- **MATERIAL PROVIDED**:

|---|

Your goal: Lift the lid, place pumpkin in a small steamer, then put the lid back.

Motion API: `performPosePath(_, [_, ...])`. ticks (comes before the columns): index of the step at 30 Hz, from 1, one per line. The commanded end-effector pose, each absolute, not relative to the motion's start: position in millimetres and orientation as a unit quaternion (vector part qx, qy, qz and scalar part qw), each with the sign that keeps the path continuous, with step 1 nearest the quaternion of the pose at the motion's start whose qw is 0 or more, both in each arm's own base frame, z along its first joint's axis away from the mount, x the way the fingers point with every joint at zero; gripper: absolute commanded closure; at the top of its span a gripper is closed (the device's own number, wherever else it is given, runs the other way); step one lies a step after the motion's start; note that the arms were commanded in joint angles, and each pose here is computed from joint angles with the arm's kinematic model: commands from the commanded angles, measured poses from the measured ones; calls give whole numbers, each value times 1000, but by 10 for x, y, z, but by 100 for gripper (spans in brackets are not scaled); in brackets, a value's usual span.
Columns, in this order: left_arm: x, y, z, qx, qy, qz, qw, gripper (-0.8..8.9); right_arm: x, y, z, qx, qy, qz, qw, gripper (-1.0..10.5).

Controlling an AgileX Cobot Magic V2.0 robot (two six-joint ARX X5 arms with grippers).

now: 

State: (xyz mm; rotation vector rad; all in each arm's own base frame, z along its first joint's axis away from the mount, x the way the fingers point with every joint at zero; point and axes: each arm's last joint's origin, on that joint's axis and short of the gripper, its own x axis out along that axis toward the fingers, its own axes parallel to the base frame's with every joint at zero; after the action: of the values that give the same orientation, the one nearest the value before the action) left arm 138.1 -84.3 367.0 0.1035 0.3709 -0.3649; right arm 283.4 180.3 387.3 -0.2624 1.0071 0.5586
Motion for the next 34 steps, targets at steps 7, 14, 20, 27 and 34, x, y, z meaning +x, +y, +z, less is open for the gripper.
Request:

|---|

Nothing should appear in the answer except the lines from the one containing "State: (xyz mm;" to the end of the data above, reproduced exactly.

State: (xyz mm; rotation vector rad; all in each arm's own base frame, z along its first joint's axis away from the mount, x the way the fingers point with every joint at zero; point and axes: each arm's last joint's origin, on that joint's axis and short of the gripper, its own x axis out along that axis toward the fingers, its own axes parallel to the base frame's with every joint at zero; after the action: of the values that give the same orientation, the one nearest the value before the action) left arm 138.1 -84.3 367.0 0.1035 0.3709 -0.3649; right arm 283.4 180.3 387.3 -0.2624 1.0071 0.5586
Motion for the next 34 steps, targets at steps 7, 14, 20, 27 and 34, x, y, z meaning +x, +y, +z, less is open for the gripper.
Request:

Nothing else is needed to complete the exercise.